Pozdrawiam  :Smile: 

----------

## SlashBeast

pewnie zle SCRIPT_FILENAME podajesz. Powinienes rowniez uzyc jakiegos try_files albo ifa z request_filename do sprawdzenia, czy plik istnieje, inaczej, przez zla konfiguracje php, mozesz sobie zrobic zonka na serwerze.

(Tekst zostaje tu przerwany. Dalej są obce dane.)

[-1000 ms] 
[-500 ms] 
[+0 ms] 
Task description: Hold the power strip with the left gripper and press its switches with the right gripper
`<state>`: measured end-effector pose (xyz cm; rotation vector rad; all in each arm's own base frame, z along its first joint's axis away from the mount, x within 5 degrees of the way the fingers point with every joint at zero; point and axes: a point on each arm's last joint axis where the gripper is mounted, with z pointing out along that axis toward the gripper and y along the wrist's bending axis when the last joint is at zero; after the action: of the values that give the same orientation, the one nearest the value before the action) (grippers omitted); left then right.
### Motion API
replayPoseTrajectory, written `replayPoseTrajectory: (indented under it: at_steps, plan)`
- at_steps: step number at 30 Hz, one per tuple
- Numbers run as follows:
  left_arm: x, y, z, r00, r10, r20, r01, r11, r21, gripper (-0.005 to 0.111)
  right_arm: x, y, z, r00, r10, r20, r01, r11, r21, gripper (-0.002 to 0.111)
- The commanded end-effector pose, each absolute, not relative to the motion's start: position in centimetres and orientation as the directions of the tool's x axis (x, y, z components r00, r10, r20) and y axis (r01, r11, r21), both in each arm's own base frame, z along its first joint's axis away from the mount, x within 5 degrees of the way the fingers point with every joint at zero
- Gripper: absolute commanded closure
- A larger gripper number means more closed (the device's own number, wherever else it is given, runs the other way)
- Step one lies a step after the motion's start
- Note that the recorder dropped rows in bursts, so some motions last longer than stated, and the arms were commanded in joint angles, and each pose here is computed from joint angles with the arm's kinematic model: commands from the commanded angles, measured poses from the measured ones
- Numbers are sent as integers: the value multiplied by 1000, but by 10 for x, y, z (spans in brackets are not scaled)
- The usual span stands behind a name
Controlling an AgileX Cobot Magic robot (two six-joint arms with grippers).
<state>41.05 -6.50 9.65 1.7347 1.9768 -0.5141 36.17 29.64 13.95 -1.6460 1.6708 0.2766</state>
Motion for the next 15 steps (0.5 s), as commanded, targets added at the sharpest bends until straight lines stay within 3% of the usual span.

Juz pomijajac to, ze trzymanie php na porcie zamiast na lokalnym sockecie ssie, jest wolne i trudniej to zabezpieczyc.

----------

## calif

 *SlashBeast wrote:*   

> 
> 
> Juz pomijajac to, ze trzymanie php na porcie zamiast na lokalnym sockecie ssie, jest wolne i trudniej to zabezpieczyc.

 

A co proponujesz zrobić?

Może użyć innego serwera?

----------

## SlashBeast

Proponuje, tak jak napisalem, zamiast bindowac to do portu, zbindowac php do socketa (unix://var/run/php.socket) czy jak tam chcesz.

Generalnie, przeczytaj dokumetacje nginksa i spawn-fcgi a nie slepo klikasz to, co na wiki masz.

Ja osobiscie uzywam php-fpm do spawnowania procesow, i kazde php mam automatycznie chrootowane i izolowane per vhost.

----------